Cytochrome P450 3A4 (CYP3A4) dominates drug metabolism in humans. Examples of promiscuity (binding and catalytic) and allosterism in CYP3A4 are ubiquitous but poorly understood. This work is dedicated to improving our understanding of the linkage between ligand binding and protein conformational dynamics with theoretical considerations of their impact on CYP3A4 catalysis using biophysical and theoretical methodologies. Specifically, the results herein demonstrate the complexity (requiring more than 2-states) in the ligand binding interactions for drugs and small molecules. Chapter 2 details the ligand-induced effects on conformational dynamics of CYP3A4 via hydrogen-deuterium exchange mass spectrometry for the allosteric effector, midazolam (MDZ). The MDZ-induced effects on the structural dynamics of CYP3A4 are not confined to the active site and they include regions remote from the heme active center. The results suggest the location of the allosteric MDZ binding site.

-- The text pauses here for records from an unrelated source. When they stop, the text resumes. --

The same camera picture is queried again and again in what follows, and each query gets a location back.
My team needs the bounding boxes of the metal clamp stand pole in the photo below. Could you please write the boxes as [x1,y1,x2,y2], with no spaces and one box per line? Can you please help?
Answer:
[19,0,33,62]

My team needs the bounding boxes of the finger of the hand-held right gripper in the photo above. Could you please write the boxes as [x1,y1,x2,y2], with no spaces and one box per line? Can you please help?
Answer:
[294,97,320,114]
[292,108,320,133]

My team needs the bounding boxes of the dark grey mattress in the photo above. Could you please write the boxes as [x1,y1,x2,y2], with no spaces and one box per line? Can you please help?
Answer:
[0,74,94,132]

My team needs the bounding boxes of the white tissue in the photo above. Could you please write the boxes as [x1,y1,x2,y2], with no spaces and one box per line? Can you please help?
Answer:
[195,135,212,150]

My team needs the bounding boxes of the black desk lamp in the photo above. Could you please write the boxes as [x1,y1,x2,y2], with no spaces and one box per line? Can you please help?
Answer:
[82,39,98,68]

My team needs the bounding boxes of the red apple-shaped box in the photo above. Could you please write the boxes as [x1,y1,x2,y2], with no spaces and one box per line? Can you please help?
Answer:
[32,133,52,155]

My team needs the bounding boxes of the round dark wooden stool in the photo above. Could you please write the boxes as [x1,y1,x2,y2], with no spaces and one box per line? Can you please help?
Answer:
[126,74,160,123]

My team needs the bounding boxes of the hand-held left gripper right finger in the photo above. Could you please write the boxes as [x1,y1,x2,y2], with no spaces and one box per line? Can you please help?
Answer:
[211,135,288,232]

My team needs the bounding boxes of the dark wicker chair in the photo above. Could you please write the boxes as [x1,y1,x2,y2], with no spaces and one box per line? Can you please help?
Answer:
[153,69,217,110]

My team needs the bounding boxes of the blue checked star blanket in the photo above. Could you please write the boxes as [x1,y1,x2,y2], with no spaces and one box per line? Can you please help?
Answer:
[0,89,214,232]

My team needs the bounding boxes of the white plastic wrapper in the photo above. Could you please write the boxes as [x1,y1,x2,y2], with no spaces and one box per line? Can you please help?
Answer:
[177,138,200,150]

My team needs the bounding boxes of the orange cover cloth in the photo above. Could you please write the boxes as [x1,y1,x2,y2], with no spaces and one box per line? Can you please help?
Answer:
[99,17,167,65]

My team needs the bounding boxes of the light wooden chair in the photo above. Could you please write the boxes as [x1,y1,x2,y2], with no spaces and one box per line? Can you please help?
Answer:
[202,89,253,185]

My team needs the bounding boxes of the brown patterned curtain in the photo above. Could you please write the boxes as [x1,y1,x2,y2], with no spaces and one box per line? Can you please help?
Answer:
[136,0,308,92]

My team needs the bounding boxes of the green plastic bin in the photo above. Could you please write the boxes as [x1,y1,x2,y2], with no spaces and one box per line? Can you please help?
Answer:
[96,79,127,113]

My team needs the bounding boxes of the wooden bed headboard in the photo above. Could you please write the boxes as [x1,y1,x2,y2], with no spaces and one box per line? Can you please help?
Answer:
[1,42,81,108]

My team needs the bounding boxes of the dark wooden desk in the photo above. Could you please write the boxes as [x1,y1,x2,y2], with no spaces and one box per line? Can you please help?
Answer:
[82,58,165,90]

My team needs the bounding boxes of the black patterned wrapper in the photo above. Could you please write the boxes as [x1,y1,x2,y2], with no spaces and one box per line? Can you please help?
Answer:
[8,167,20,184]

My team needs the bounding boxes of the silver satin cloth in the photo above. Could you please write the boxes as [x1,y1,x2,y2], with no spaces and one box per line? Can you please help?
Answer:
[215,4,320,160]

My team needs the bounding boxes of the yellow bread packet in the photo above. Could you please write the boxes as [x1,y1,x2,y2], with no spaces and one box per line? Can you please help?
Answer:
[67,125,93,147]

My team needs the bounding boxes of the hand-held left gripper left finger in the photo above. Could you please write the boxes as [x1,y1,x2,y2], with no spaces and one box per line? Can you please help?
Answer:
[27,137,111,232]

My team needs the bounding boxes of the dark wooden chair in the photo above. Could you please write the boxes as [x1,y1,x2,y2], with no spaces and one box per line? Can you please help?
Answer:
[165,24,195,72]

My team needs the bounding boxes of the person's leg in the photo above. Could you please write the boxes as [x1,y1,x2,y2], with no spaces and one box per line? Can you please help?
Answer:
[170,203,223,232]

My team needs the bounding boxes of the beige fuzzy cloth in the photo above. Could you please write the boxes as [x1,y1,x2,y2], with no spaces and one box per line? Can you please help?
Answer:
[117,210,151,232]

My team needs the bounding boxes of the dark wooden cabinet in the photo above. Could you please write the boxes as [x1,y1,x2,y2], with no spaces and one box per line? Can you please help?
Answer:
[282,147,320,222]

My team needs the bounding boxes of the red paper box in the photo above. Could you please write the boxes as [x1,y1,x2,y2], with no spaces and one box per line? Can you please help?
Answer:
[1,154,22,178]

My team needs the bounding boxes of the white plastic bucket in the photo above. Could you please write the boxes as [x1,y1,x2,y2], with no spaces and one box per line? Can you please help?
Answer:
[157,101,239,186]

Chapter 3 details theoretical aspects of multi-state ligand binding mechanisms wherein full kinetic derivations are presented with emphasis on methods for differentiating them. The results delineate the kinetic and thermodynamic signatures for various multi-state binding mechanisms through a global analytical approach. In addition, a novel experimental approach is presented wherein ligand dissociation is used to further distinguish ligand binding mechanisms when coupled with the more traditional ligand binding approach. In Chapter 4, the mechanism of ligand binding for three small molecules (1,2,3-triazole, imidazole, and cyanide) binding to CYP3A4 is characterized via UV/Vis stopped-flow spectroscopy using the analytical approach described in Chapter 3. Assignment of a ligand binding mechanism to kinetic data provides an indirect measure of the relationship between conformational dynamics and ligand binding mechanism. The results show that, even for small molecules, the binding mechanism is complex, requiring interrogation of 4-state binding mechanisms to adequately describe the data. The recovered ligand binding mechanism (4-state induced fit) is consistent with the observed heterogeneity reported by other equilibrium based spectroscopic methods. The functional implications for the ligand binding interactions will be presented.